20 de maio de 2022 362 visualizações
Postado 2022/05/20 at 12:10 PM

A Polícia Civil do Distrito Federal (PCDF), por meio da Delegacia de Repressão à Corrupção (DRCor), com apoio da Promotoria de Justiça de Defesa do Patrimônio Público e Social – Prodep/MPDFT, deflagrou a Operação Ludíbrio, que tem por objetivo apurar a suposta prática de diversos delitos por um grupo criminoso composto por pelo menos dois auditores fiscais do DF-Legal, dentre outras pessoas.

Após receber algumas denúncias anônimas, a PCDF empreendeu várias diligências e foram colhidos diversos elementos que indicam que os investigados receberiam e/ou cobrariam vantagens indevidas a fim de: a) não fiscalizar determinados imóveis e pessoas; b) emitir indevidamente autorizações diversas, como Alvarás de Construção e Cartas Habite-se; c) reduzir ou extinguir, ilicitamente, débitos e taxas; d) cancelar, irregularmente, Autos de Infrações, Embargos e Interdições; e) repassar informações sigilosas sobre data e local de ações fiscalizatórias; dentre outros.

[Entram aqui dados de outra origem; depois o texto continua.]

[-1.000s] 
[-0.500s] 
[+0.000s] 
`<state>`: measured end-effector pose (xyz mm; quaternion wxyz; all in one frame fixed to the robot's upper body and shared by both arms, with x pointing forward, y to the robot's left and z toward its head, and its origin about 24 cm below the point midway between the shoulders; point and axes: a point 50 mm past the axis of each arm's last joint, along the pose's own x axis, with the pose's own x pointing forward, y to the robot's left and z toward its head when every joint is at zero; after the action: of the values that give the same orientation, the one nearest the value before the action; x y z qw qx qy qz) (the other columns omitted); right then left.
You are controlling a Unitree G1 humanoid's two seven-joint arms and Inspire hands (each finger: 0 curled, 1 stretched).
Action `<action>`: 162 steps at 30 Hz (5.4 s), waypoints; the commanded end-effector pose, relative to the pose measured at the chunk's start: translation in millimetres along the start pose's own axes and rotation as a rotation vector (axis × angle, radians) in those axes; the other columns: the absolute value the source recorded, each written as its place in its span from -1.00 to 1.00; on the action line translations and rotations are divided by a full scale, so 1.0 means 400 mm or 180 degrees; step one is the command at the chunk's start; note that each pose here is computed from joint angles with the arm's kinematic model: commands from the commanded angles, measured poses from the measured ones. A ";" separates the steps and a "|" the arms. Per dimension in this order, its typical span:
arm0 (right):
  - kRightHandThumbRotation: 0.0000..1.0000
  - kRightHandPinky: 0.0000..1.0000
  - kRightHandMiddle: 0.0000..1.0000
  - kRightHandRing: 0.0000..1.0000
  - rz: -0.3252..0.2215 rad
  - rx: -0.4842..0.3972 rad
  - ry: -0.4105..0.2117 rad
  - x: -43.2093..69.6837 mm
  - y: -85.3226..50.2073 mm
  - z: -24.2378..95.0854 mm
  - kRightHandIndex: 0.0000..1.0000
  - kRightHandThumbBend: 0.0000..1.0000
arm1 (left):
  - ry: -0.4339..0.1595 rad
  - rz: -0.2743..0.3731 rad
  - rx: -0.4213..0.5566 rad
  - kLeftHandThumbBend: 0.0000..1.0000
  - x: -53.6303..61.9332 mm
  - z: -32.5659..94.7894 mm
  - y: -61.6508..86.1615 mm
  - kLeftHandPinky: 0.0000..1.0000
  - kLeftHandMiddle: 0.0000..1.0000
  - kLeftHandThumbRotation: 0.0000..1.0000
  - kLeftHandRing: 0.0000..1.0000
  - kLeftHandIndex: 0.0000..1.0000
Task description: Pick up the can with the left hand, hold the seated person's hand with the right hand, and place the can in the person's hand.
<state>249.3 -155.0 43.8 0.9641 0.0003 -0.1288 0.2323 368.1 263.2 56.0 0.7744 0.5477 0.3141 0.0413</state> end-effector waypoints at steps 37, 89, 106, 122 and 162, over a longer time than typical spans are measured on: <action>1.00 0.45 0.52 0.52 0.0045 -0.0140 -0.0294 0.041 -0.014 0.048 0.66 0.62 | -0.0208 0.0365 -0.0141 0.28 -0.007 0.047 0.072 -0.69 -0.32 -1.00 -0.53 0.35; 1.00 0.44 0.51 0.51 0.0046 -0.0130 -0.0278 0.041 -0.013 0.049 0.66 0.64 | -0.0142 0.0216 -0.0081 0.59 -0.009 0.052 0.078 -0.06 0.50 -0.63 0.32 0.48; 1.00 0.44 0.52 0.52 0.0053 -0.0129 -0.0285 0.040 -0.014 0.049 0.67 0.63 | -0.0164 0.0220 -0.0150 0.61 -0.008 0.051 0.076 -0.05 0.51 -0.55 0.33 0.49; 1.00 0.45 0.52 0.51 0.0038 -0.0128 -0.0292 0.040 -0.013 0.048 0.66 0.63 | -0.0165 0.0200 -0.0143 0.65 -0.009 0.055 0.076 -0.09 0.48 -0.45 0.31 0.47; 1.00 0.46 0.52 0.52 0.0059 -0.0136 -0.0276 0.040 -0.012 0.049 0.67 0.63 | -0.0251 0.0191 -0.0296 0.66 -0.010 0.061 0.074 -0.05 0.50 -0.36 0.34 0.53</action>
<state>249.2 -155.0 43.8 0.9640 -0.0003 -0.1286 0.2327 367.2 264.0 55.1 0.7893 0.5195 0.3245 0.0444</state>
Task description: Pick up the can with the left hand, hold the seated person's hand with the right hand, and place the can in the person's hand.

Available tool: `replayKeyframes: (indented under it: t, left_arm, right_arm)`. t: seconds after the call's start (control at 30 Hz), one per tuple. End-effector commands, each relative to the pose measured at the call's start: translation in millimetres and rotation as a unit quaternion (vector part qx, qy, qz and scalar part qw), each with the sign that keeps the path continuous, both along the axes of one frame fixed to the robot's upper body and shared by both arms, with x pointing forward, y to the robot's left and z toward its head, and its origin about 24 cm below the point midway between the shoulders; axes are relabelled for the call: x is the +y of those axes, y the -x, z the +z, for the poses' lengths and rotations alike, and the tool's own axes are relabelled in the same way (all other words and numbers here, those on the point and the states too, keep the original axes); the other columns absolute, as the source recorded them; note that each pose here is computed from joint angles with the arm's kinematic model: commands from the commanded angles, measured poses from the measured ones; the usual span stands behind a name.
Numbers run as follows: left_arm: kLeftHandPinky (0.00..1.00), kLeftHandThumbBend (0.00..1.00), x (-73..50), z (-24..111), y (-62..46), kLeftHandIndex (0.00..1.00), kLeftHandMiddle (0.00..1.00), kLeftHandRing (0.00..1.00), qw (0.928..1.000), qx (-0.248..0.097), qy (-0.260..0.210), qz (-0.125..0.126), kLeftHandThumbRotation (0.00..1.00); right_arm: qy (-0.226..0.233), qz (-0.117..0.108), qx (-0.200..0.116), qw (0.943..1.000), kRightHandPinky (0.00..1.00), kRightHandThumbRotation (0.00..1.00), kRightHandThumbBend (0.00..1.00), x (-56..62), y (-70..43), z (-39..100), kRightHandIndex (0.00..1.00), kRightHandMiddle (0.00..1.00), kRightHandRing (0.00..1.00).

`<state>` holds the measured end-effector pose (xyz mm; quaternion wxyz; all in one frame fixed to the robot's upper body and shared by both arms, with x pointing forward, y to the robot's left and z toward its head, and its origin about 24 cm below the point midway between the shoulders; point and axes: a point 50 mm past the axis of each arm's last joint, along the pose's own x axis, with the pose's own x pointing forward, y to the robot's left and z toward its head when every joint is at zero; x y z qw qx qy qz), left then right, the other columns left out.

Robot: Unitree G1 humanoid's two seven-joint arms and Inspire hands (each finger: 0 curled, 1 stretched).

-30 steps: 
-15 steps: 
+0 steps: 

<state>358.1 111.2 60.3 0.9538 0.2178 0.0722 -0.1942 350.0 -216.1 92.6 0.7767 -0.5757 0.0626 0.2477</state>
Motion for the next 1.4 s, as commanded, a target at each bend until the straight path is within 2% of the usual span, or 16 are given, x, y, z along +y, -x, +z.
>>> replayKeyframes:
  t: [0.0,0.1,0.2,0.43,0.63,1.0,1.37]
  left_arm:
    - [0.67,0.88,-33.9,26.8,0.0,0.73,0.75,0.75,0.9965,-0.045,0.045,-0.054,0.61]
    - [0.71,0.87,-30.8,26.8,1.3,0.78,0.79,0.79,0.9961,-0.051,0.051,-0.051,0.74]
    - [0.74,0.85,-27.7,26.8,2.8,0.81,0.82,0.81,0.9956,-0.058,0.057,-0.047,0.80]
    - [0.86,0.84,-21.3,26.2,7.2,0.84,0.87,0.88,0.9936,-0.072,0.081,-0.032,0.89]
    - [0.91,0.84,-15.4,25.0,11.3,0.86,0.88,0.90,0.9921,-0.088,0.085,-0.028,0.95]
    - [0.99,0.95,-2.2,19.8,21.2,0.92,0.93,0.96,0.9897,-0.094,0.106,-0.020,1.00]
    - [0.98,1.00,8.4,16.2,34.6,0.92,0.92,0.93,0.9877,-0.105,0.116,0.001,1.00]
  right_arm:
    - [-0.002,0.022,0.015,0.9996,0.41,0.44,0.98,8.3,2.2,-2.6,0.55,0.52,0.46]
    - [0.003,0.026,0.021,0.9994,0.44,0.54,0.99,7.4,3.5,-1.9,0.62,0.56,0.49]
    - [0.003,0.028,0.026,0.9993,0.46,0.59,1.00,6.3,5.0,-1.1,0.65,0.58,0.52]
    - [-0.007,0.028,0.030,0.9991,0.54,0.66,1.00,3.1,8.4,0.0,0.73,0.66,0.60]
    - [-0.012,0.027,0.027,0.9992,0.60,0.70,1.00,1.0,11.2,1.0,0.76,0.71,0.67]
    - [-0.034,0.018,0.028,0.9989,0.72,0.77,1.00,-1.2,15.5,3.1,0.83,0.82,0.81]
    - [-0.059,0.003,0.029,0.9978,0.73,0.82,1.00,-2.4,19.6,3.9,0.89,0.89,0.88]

Foram cumpridos 17 Mandados de Busca e Apreensão em diversas regiões do Distrito Federal, em Alexânia e Goiânia/GO. Também foram cumpridos três mandados de prisão temporária, expedidos em desfavor do núcleo principal de investigados, composto pelos dois auditores fiscais e uma terceira pessoa, responsável por captar clientes e fazer a intermediação das negociações com os servidores públicos, enquanto esses, de fato, executavam as ilegalidades. “Os clientes identificados até o momento também foram alvo de buscas”, explica o delegado-chefe da DRCor, Rogério Dantas.

Ao que tudo indica, um dos auditores fiscais investigados já está aposentado, porém se apresentava como se da ativa fosse, a fim de praticar as irregularidades mencionadas. Por conta dos indícios colhidos até o momento, os investigados podem responder pelos crimes de associação criminosa, concussão, corrupção, dentre outros, que devem ser
melhor apurados. “Somadas, as penas podem chegar a 27 anos de prisão”, destaca Dantas.

A Secretaria da DF legal colaborou com a Polícia Civil durante as investigações.
A Operação Ludibrio contou com a participação de 100 policiais. Ela foi assim
batizada em razão do termo ser sinônimo de engano e de burla, já que ficou constatado que os investigados, de má-fé, ludibriam as ações fiscalizatórias estatais.